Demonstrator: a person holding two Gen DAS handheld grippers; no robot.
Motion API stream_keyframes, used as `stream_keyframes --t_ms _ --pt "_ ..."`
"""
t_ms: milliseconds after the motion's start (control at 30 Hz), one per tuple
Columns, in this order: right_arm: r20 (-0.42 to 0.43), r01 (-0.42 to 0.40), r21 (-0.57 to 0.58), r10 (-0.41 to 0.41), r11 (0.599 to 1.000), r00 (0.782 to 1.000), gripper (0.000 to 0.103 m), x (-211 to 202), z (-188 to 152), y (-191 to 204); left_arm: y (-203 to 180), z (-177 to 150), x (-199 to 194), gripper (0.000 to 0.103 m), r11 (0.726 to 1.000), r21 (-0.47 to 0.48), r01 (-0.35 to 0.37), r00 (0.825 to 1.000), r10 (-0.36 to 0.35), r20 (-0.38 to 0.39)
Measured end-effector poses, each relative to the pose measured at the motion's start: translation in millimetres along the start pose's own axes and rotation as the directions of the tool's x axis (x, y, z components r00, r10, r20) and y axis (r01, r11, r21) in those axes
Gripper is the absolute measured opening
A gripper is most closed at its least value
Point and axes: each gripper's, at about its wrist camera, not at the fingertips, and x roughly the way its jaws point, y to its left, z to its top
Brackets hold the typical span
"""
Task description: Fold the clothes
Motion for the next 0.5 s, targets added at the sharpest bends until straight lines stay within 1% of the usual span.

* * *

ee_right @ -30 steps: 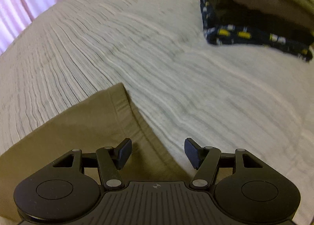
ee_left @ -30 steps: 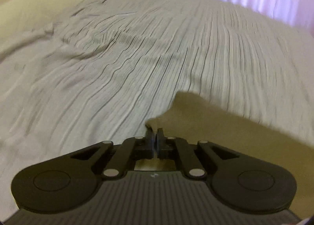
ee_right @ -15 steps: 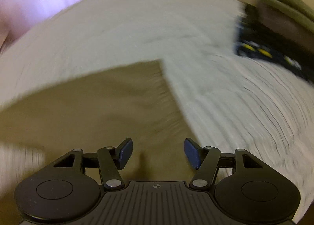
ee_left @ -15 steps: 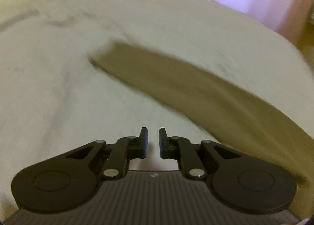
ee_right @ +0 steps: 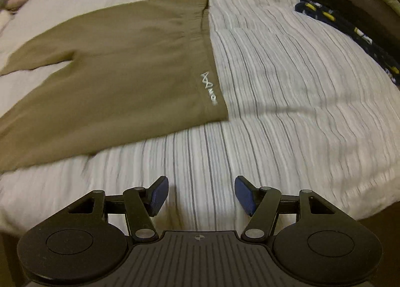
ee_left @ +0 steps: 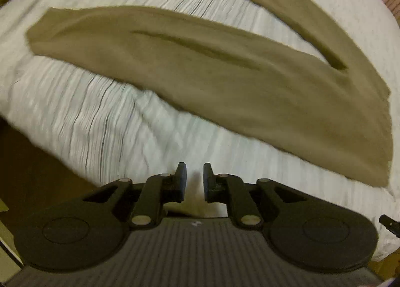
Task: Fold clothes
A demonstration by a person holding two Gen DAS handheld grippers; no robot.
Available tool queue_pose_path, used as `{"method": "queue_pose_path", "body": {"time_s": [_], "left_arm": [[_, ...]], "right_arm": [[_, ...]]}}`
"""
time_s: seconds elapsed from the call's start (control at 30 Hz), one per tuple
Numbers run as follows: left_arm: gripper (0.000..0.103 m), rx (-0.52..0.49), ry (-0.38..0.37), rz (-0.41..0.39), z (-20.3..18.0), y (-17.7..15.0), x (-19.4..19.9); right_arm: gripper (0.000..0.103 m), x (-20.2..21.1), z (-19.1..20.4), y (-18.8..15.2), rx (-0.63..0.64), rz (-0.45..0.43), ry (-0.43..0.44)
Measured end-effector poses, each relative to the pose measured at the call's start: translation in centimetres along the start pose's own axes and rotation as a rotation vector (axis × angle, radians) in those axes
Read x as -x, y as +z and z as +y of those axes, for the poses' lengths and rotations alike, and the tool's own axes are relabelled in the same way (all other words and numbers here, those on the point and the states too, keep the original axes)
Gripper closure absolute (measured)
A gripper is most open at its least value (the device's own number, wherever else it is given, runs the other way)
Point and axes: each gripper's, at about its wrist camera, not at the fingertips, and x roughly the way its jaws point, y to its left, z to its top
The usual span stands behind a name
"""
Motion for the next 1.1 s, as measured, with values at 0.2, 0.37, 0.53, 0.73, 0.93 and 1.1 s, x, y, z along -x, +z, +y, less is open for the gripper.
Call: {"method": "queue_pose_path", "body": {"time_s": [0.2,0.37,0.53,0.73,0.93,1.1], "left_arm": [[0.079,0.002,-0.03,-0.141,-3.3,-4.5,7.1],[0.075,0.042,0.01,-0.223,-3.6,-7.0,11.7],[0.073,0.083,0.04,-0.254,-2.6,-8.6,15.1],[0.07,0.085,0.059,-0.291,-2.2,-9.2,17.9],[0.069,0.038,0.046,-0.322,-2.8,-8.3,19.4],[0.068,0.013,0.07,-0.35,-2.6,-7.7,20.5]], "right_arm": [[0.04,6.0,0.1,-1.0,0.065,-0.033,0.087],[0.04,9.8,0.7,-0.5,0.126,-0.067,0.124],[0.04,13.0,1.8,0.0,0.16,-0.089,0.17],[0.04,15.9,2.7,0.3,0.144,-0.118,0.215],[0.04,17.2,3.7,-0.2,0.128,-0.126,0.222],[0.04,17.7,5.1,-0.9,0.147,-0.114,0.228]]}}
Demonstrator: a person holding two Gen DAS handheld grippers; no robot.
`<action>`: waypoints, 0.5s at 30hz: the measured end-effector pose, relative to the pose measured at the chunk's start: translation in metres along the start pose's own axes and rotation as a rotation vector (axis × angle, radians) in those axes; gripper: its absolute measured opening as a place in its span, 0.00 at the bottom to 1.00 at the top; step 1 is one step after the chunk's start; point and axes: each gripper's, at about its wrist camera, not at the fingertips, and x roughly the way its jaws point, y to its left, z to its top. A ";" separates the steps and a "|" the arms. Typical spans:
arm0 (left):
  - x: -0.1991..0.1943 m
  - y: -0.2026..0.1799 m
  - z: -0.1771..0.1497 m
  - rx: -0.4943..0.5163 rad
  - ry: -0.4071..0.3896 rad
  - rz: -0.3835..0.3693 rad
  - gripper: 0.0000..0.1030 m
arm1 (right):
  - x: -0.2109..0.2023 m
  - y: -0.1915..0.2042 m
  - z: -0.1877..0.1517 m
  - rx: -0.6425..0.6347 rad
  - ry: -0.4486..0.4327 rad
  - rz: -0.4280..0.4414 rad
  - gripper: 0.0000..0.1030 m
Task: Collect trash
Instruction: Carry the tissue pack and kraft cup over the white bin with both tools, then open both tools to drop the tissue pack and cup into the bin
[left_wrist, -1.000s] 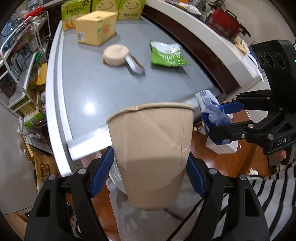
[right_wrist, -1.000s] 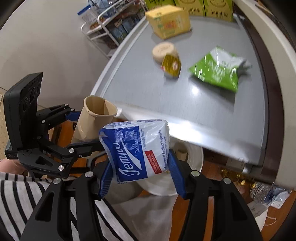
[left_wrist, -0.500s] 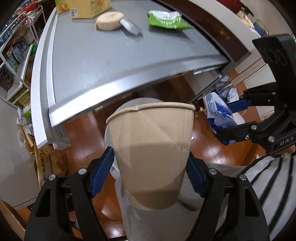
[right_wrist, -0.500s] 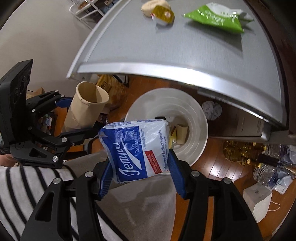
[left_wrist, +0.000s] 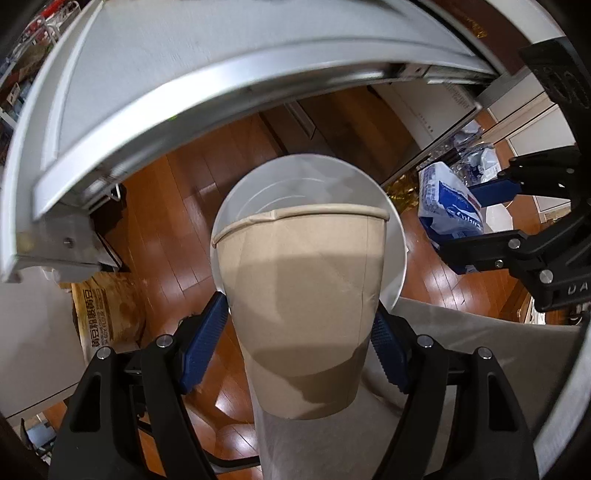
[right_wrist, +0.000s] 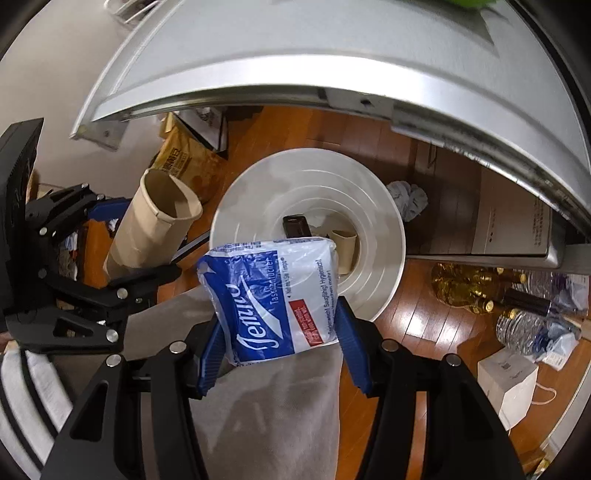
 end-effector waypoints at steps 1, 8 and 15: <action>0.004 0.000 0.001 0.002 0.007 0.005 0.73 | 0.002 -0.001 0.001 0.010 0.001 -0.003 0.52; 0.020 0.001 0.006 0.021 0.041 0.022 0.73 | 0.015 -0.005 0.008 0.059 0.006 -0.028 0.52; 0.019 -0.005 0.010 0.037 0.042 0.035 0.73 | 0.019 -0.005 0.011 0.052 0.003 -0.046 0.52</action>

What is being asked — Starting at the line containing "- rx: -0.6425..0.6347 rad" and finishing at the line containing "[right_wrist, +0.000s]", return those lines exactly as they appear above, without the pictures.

Response for this exercise —
  - rx: -0.6425..0.6347 rad
  - ry: -0.4486..0.4327 rad
  - rz: -0.4280..0.4414 rad
  - gripper: 0.0000..0.1030 m
Task: Collect trash
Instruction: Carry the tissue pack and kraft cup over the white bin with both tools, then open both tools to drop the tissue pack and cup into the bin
[left_wrist, -1.000s] 
[right_wrist, -1.000s] 
[left_wrist, -0.500s] 
[right_wrist, -0.500s] 
[left_wrist, +0.000s] 
[right_wrist, +0.000s] 

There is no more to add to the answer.